▶ [Task goal]: An exact copy of the listing below is required.

▼▼▼

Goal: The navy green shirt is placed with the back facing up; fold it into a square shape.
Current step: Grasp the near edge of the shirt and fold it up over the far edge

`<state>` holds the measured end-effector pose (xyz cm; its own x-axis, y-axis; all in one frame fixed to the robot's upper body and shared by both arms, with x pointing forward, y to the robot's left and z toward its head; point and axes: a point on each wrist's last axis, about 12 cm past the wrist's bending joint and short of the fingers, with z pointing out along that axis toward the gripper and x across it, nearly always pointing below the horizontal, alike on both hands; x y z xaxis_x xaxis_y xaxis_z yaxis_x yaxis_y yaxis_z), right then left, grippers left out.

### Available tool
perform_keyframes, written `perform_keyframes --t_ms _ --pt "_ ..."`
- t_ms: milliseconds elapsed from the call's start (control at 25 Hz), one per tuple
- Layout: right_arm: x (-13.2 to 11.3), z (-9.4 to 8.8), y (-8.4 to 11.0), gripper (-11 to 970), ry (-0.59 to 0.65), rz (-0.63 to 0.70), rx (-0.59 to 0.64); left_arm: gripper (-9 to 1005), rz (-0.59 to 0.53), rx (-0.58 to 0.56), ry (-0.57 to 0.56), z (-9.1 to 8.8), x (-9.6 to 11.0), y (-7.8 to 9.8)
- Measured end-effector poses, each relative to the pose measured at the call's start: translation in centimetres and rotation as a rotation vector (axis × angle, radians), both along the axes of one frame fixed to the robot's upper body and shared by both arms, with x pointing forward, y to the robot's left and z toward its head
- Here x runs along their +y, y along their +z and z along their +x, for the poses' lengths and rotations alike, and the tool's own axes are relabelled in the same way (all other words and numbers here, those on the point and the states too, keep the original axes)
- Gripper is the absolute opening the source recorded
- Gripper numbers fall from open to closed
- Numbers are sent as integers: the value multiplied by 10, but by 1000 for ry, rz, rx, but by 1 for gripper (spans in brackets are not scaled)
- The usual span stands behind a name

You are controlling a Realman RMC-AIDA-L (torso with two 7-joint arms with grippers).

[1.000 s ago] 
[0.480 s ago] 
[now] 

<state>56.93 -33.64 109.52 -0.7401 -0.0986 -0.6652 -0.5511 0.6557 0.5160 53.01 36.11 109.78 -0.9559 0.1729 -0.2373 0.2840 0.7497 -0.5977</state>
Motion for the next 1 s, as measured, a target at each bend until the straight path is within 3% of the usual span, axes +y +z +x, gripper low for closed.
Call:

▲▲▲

▶ [Solution to the exercise]:
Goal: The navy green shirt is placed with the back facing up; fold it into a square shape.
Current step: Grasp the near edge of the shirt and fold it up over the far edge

`<state>` holds the measured end-effector pose (xyz cm; its own x-axis, y-axis; all in one frame fixed to the robot's upper body and shared by both arms, with x pointing forward, y to the robot's left and z toward its head; point and axes: a point on each wrist's last axis, about 12 cm past the wrist's bending joint and short of the fingers, with z pointing out along that axis toward the gripper and x across it, nearly always pointing below the horizontal, alike on both hands; x y z xaxis_x xaxis_y xaxis_z yaxis_x yaxis_y yaxis_z), right then left, grippers left out.

### Available tool
perform_keyframes, written `perform_keyframes --t_ms _ --pt "_ ..."`
- t_ms: milliseconds elapsed from the call's start (control at 25 Hz), one per tuple
- Layout: right_arm: x (-13.2 to 11.3), z (-9.4 to 8.8), y (-8.4 to 11.0), gripper (-11 to 970), ry (-0.59 to 0.65), rz (-0.63 to 0.70), rx (-0.59 to 0.64); left_arm: gripper (-9 to 1005), rz (-0.59 to 0.53), rx (-0.58 to 0.56), ry (-0.57 to 0.56), z (-9.1 to 8.8), x (-9.6 to 11.0), y (-7.8 to 9.8)
- Measured end-effector poses, each relative to the pose measured at the call's start: translation in centimetres and rotation as a rotation vector (axis × angle, radians), both along the axes of one frame fixed to the robot's upper body and shared by both arms, with x pointing forward, y to the robot's left and z toward its head
- Here x runs along their +y, y along their +z and z along their +x, for the poses' lengths and rotations alike, and the tool's own axes are relabelled in the same way (all other words and numbers here, those on the point and the states too, keep the original axes)
- Gripper is the absolute opening the source recorded
- Gripper numbers fall from open to closed
- Numbers are sent as integers: the value multiplied by 10, but by 1000 for ry, rz, rx, but by 1 for gripper (spans in brackets are not scaled)
- The usual span stands behind a name

You are controlling a Realman RMC-AIDA-L (torso with two 7-joint arms with grippers).

[1.000 s ago] 
[0.480 s ago] 
[now] 

<state>56.93 -33.64 109.52 -0.7401 -0.0986 -0.6652 -0.5511 0.6557 0.5160 53.01 36.11 109.78 -0.9559 0.1729 -0.2373 0.2840 0.7497 -0.5977</state>
Motion for the next 1 s, as measured, a target at each bend until the straight path is within 3% of the usual span, axes +y +z +x, gripper low for closed.
Call:

The answer given above is complete.